EXERCISE DIRECTIONS
Return the listing word for word, as given.

RECORDED INFORMATION
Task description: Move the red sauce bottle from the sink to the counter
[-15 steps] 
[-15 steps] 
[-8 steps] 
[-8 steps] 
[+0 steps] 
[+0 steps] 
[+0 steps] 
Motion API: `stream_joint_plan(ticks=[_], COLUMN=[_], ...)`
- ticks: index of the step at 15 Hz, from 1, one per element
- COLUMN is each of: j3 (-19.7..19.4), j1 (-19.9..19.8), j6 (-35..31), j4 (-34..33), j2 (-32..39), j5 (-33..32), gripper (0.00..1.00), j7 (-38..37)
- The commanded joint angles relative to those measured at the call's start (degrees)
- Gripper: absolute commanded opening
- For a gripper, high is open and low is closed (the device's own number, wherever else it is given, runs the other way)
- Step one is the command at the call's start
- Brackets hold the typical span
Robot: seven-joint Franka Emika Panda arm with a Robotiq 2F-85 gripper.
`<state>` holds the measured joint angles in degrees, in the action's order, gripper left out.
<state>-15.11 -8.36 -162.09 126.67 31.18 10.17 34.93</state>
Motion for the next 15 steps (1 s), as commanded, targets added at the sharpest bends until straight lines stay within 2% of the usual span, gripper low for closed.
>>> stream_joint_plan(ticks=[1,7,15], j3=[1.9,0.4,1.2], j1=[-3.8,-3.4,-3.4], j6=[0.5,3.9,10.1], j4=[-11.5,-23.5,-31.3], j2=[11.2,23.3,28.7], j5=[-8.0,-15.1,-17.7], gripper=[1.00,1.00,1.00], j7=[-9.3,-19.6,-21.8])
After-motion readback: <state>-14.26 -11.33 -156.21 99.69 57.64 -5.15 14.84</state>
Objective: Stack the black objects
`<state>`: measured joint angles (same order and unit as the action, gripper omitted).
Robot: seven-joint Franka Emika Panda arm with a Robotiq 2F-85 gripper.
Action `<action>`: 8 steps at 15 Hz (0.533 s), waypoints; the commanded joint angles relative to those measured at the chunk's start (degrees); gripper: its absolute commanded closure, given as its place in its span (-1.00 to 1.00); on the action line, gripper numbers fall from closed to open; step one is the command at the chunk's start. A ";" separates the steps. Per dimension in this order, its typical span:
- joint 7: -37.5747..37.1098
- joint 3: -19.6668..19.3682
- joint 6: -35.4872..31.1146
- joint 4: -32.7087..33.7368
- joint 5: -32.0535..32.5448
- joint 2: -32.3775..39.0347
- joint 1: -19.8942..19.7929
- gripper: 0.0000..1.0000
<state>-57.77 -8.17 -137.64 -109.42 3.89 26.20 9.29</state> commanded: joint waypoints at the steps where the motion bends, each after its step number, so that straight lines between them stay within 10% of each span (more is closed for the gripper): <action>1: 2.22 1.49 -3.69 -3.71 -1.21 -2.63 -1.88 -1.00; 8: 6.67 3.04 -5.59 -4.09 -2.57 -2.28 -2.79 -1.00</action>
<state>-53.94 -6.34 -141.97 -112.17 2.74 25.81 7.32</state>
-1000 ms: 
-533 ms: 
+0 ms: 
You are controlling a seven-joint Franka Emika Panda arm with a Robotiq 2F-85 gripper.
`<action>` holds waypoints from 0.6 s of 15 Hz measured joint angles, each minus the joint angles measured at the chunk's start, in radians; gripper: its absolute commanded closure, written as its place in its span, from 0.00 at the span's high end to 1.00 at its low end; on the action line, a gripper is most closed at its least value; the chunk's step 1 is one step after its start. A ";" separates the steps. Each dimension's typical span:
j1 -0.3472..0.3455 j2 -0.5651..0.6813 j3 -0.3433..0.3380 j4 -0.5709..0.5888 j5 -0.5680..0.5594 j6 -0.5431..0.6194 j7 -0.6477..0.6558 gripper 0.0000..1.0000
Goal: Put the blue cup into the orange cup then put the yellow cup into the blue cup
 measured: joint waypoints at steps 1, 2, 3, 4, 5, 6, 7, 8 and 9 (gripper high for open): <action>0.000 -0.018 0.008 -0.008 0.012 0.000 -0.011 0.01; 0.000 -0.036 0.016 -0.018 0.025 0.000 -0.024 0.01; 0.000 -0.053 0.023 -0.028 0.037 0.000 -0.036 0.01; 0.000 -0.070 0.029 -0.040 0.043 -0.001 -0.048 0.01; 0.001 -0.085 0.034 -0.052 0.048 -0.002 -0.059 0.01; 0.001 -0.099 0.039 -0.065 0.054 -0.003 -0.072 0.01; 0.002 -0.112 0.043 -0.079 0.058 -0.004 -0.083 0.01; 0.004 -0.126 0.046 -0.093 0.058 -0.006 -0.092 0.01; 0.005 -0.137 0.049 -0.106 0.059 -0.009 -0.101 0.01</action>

TASK RESULT
Task description: Move the red sauce bottle from the sink to the counter
[-15 steps] 
[-15 steps] 
[-8 steps] 
[-8 steps] 
[+0 steps] 
[+0 steps] 
[+0 steps] 
Motion API: `stream_joint_plan(ticks=[_], COLUMN=[_], ...)`
- ticks: index of the step at 15 Hz, from 1, one per element
- COLUMN is each of: j3 (-19.7..19.4), j1 (-19.9..19.8), j6 (-35..31), j4 (-34..33), j2 (-32..39), j5 (-33..32), gripper (0.00..1.00), j7 (-38..37)
- The commanded joint angles relative to those measured at the call's start (degrees)
- Gripper: absolute commanded opening
- For a gripper, high is open and low is closed (the device's own number, wherever else it is given, runs the other way)
- Step one is the command at the call's start
- Brackets hold the typical span
Robot: seven-joint Franka Emika Panda arm with a Robotiq 2F-85 gripper.
`<state>` holds the measured joint angles in degrees, in the action's order, gripper left out.
<state>-15.11 -8.36 -162.09 126.67 31.18 10.17 34.93</state>
Motion for the next 15 steps (1 s), as commanded, targets added at the sharpest bends until straight lines stay within 2% of the usual span, gripper low for closed.
>>> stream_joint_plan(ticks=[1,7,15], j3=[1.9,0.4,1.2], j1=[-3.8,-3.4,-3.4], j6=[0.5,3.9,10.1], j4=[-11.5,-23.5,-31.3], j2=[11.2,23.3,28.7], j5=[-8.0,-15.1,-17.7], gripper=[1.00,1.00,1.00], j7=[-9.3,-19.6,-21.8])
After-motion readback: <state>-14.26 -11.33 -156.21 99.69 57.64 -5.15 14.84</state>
Objective: Stack the black objects
`<state>`: measured joint angles (same order and unit as the action, gripper omitted).
Robot: seven-joint Franka Emika Panda arm with a Robotiq 2F-85 gripper.
Action `<action>`: 8 steps at 15 Hz (0.533 s), waypoints; the commanded joint angles relative to those measured at the chunk's start (degrees); gripper: its absolute commanded closure, given as its place in its span (-1.00 to 1.00); on the action line, gripper numbers fall from closed to open; step one is the command at the chunk's start. A ";" separates the steps. Per dimension in this order, its typical span:
- joint 7: -37.5747..37.1098
- joint 3: -19.6668..19.3682
- joint 6: -35.4872..31.1146
- joint 4: -32.7087..33.7368
- joint 5: -32.0535..32.5448
- joint 2: -32.3775..39.0347
- joint 1: -19.8942..19.7929
- gripper: 0.0000..1.0000
<state>-57.77 -8.17 -137.64 -109.42 3.89 26.20 9.29</state> commanded: joint waypoints at the steps where the motion bends, each after its step number, so that straight lines between them stay within 10% of each span (more is closed for the gripper): <action>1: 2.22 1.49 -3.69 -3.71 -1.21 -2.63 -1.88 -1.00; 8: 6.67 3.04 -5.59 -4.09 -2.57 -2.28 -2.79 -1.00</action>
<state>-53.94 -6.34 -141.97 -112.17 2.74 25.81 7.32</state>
-1000 ms: 
-533 ms: 
+0 ms: 
You are controlling a seven-joint Franka Emika Panda arm with a Robotiq 2F-85 gripper.
`<action>` holds waypoints from 0.6 s of 15 Hz measured joint angles, each minus the joint angles measured at the chunk's start, in radians; gripper: its absolute commanded closure, written as its place in its span, from 0.00 at the span's high end to 1.00 at its low end; on the action line, a gripper is most closed at its least value; the chunk's step 1 is one step after its start. A ";" separates the steps. Each dimension's typical span:
j1 -0.3472..0.3455 j2 -0.5651..0.6813 j3 -0.3433..0.3380 j4 -0.5709..0.5888 j5 -0.5680..0.5594 j6 -0.5431..0.6194 j7 -0.6477..0.6558 gripper 0.0000..1.0000
Goal: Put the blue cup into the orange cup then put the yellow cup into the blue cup
 measured: joint waypoints at steps 1, 2, 3, 4, 5, 6, 7, 8 and 9 (gripper high for open): <action>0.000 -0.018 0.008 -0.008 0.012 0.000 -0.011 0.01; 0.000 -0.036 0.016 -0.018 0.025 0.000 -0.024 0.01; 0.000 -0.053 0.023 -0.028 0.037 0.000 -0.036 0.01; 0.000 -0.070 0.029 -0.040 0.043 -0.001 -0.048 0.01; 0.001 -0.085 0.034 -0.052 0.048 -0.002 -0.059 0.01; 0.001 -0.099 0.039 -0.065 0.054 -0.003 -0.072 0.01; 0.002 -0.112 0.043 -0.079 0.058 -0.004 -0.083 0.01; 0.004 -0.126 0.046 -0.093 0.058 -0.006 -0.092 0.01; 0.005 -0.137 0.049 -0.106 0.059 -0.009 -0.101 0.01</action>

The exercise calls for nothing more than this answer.